→ **What the task requires**: Count how many lines hold "patterned" in the records, and respond with that number by itself.

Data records
↓↓↓

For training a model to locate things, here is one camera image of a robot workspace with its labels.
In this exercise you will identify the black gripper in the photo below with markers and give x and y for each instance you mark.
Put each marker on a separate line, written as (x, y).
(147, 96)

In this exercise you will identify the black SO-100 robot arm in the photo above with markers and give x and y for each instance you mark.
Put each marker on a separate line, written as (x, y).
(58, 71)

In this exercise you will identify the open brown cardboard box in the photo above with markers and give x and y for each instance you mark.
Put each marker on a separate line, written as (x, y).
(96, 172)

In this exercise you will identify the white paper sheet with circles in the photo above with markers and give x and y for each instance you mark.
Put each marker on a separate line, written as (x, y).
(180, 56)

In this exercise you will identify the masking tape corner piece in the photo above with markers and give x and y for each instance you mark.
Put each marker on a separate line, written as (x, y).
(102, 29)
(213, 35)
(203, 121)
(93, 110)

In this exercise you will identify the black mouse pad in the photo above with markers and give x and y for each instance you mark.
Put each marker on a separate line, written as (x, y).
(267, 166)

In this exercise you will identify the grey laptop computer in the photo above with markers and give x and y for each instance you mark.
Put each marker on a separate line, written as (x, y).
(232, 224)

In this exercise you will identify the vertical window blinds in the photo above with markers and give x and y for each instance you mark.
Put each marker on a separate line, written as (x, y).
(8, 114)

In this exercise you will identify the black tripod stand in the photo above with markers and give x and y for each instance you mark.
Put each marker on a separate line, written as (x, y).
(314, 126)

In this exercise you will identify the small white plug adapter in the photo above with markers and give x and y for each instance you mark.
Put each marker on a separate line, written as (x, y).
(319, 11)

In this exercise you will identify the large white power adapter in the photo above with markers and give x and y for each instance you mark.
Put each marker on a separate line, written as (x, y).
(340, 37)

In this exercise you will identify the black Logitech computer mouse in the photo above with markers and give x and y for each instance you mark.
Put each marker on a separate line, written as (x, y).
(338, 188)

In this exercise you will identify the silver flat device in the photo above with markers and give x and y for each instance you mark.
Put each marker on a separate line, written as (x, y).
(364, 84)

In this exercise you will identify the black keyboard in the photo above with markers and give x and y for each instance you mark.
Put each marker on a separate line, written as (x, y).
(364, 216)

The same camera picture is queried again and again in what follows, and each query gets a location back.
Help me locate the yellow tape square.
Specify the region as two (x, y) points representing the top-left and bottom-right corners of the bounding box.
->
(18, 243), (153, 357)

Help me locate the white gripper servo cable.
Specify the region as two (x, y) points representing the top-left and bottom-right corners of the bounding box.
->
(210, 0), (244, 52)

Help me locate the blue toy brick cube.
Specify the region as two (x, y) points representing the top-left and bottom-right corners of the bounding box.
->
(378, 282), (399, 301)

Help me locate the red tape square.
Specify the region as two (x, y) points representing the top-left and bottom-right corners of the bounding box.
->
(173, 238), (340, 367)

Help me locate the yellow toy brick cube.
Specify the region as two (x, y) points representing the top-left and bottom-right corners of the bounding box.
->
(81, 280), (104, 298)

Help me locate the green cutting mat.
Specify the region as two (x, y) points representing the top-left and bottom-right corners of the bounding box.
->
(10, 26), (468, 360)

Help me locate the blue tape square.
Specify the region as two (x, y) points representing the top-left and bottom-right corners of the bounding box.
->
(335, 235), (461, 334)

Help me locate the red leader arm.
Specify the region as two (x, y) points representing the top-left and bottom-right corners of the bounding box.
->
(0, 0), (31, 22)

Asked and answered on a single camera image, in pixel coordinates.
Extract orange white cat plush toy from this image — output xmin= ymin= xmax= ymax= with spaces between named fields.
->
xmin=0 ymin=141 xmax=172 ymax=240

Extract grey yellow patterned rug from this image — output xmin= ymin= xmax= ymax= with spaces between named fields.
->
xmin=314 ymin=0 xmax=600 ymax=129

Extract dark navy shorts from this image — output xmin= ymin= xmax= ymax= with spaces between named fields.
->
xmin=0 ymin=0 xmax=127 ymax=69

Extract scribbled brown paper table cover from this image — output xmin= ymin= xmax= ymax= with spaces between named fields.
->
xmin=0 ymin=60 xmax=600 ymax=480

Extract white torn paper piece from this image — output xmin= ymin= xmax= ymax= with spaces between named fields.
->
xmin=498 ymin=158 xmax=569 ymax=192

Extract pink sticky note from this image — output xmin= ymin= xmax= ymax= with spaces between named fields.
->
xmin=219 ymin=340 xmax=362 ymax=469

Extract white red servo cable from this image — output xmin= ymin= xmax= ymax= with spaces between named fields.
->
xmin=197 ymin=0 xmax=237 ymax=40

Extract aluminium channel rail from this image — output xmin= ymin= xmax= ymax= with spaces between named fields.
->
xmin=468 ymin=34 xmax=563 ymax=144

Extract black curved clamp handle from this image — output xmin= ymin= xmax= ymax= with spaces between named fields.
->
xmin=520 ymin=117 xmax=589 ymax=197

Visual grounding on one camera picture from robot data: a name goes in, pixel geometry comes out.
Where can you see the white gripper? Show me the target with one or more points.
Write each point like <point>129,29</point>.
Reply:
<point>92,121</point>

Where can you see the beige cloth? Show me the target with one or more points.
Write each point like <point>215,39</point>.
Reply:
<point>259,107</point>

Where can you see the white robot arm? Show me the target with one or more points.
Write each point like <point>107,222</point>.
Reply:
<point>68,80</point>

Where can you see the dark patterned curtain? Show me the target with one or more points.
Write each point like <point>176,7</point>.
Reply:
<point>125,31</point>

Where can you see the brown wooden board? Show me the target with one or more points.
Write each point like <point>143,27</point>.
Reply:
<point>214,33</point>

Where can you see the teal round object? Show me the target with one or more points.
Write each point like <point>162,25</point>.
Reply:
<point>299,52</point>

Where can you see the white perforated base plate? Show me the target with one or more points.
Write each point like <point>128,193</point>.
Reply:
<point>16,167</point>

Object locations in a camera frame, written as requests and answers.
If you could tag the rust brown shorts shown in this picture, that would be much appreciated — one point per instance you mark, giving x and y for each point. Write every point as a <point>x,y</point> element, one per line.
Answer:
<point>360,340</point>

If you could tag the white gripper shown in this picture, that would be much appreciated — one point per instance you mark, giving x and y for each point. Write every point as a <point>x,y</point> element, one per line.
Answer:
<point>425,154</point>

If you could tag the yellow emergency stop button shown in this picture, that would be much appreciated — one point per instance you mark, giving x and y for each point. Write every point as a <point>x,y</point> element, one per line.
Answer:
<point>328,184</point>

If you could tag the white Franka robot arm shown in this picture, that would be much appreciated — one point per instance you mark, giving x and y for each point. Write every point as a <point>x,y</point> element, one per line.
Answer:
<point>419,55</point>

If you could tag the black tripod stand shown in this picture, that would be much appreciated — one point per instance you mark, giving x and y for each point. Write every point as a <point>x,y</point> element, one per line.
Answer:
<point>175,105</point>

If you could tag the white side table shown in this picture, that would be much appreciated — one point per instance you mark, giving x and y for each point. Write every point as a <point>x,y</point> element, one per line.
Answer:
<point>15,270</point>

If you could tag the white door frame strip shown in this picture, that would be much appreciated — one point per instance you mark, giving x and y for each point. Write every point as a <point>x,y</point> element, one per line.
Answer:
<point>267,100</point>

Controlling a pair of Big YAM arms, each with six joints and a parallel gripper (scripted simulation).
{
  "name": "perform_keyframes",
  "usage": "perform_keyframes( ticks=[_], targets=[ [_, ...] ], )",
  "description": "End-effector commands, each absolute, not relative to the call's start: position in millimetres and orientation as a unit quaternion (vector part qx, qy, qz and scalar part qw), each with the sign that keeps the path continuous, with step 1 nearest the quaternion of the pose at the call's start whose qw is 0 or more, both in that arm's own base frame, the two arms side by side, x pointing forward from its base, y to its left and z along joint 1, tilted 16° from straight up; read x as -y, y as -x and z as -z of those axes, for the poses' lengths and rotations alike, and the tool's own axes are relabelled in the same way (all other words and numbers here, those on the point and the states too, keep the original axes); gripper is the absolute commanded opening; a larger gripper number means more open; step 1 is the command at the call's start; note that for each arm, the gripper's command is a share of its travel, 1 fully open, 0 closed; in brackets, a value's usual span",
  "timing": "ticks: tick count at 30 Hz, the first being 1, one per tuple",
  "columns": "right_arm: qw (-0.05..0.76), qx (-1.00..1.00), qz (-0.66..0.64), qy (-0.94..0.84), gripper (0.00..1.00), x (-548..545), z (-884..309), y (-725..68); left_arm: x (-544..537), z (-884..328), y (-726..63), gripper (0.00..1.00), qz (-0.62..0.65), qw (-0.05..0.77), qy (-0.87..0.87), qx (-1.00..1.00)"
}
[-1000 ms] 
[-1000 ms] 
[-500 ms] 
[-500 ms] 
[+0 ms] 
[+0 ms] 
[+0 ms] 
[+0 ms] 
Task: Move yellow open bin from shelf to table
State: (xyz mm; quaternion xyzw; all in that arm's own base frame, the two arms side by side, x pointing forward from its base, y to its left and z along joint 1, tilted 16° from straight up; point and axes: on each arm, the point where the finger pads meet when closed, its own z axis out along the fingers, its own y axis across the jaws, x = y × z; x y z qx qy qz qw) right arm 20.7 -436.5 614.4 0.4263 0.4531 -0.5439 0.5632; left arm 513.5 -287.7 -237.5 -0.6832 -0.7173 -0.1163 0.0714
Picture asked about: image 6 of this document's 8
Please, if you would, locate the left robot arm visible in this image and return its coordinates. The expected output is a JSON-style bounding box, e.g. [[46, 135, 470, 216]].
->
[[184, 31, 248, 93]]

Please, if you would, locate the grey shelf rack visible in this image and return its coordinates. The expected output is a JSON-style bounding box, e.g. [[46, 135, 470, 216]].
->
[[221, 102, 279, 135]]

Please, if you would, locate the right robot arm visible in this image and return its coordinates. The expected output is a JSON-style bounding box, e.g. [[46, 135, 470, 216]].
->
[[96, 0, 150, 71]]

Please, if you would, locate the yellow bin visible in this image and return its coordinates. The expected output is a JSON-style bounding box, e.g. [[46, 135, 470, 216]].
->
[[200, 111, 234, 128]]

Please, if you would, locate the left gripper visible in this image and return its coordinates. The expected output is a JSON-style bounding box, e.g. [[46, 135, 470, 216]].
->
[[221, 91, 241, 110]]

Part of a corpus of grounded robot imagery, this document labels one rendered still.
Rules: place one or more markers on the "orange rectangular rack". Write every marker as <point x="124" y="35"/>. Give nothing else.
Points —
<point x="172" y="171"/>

↑↑↑

→ **Task response**: 2